I just want to give you some background into this little story.
I was so fortunate when I got married all those years ago. Hubby came with a wonderful extended family. Lest I leave anyone with the impression of interference on any of their part, these were all formidable, strong women, born in the 1920s and 30s who were interesting and interested but never prying. Every single one of them was creative and all lived well into their 80s. Three are still with us and, despite the years, their characters have not changed. I feel privileged to have known them all for the greater part of my life.
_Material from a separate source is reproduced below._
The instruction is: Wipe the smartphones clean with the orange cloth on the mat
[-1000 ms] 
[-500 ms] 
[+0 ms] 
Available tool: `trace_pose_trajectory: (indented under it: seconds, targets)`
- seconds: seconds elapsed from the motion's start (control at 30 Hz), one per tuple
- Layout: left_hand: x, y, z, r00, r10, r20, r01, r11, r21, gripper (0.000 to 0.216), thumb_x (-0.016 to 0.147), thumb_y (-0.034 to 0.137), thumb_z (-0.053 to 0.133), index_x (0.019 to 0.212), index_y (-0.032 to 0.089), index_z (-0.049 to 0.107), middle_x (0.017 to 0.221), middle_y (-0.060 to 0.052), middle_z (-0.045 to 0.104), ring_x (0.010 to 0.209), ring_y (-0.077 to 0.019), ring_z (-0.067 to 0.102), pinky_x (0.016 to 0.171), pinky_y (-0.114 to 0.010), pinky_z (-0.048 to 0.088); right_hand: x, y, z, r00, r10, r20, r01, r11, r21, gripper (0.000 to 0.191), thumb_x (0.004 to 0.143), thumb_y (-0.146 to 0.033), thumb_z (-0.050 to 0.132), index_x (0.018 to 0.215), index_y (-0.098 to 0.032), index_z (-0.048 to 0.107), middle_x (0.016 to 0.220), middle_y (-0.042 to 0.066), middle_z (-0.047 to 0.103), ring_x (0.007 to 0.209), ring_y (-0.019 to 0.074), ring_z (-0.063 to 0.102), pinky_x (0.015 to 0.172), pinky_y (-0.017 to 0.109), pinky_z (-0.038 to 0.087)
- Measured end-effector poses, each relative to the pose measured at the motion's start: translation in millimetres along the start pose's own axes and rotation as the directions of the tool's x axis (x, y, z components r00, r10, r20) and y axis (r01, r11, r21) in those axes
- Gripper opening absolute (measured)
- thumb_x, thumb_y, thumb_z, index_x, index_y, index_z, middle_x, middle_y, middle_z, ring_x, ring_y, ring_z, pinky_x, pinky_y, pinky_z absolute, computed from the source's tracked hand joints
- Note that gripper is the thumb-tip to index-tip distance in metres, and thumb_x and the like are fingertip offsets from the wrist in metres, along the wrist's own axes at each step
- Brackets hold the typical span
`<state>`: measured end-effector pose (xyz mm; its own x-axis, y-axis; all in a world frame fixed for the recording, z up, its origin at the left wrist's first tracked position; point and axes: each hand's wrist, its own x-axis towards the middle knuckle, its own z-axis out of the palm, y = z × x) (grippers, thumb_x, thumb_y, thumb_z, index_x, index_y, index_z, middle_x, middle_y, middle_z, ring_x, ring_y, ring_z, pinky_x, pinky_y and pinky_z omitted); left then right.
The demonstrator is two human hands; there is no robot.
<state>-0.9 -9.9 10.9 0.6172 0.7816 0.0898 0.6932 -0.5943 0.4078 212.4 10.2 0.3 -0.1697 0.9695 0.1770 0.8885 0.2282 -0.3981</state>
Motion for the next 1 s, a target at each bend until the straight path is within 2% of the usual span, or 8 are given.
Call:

So, back to my story. One of the aunts, Kathleen, passed a few years ago. In her working life she was the Head of an Arts and Crafts Department at College (adult) level. She was a great collector of beautiful objects and when she died she left me her collection of textiles. I used one of these to line the 1950’s style hat I featured in my last post (September 18th).
All the fabrics filled two cars so I decided to catalogue them when I got them home. I should mention here that my dining room was out of commission for some time while I carried out this task. I noted dimensions, cut a sample and categorised each piece. There were rich silks from her early travels in Asia, beautiful wools (Prato, Italy is embedded on the side on one piece), edgy cottons from the 60’s, fabrics with exclusive stand alone labels included on the selvages – all in all there were over 450 pieces, which I documented and stored in boxes. Realistically I knew I could never use them all so I shared with various sewing enthusiasts. My aim was purely to recoup the cost of all the storage boxes I had to buy so excited buyers got to enjoy top class coat weight 100% wool fabric for €15 (this was the maximum charged). In short, I shared some of the joy Kathleen gave me.
While sorting through all the fabrics I made two other amazing finds and it is one of these that I want to bring to you today. It was a sampler which my husband’s aunt no doubt picked up in an English or Scottish auction house at some stage in her life. I suspect it was an examination piece as the name on the side in perfect copperplate handwriting is ‘Edith M. S. Simpson No. 48’. The date, which is cross stitched into the top of the piece is 1900. The folder used to hold the pieces looks to be handmade – although a sewing machine has been used to bind the edges. Yellow silk has been hand sewn into the folder and acts as a backdrop for all the pieces. The samples are, in my mind, perfection. I hope Edith scored highly in her exam. I wonder what became of her. I hope she had a happy life but given the tumultuous events which would occur in the world throughout the following 20 years, I suspect she faced down many challenges and heartaches like many women of that era.
I hope you enjoy the photos and perhaps pause for a moment or two to think about Edith. Never in her wildest dreams would she have thought that all her painstakingly beautiful work would one day be shown to a worldwide audience.
With sincerest thanks to my husband Enda for the photography.
The closed pack. Still beautiful after 120 years.
For scale the complete pack is 22 inches by 15 inches (56 by 39cm)
The young lady herself – look at that copperplate handwriting
Inserting a patch and teeny tiny knitting. There are over 15 rows in the middle knitted sample and it measures only 1 inch square.
Cross stitching her initials, knitting on the round and a beautiful sock sample (heel) length 2 inches
More patching, on very fine wool this time. Look at the size of the cross stitches. Below decorative stitching gold and blue on linen.
More fine stitching (gold/blue) this time on fine wool. Gathering for a sleeve. A buttonhole the sample measure 3 by 1.5 inches.
Darning on fine knit:
Tiny gathers. I counted 66 gathers into the cuff:
I think this is a placket but happy to be corrected:
A patch. Look at the perfect matching:
A patch on fine wool. Look at the tiny cross stitches. There are also two rows of tiny running stitch around the triangle.
Not sure what the top piece is called. The bottom could be a decorative line of stitches for a collar:
A hand sewn French seam.
(Top) more fine gathering. Can you see the tiny little holes created by stitches in the bottom of the gathering?
(Bottom) Pin tucks with a decorative stitch.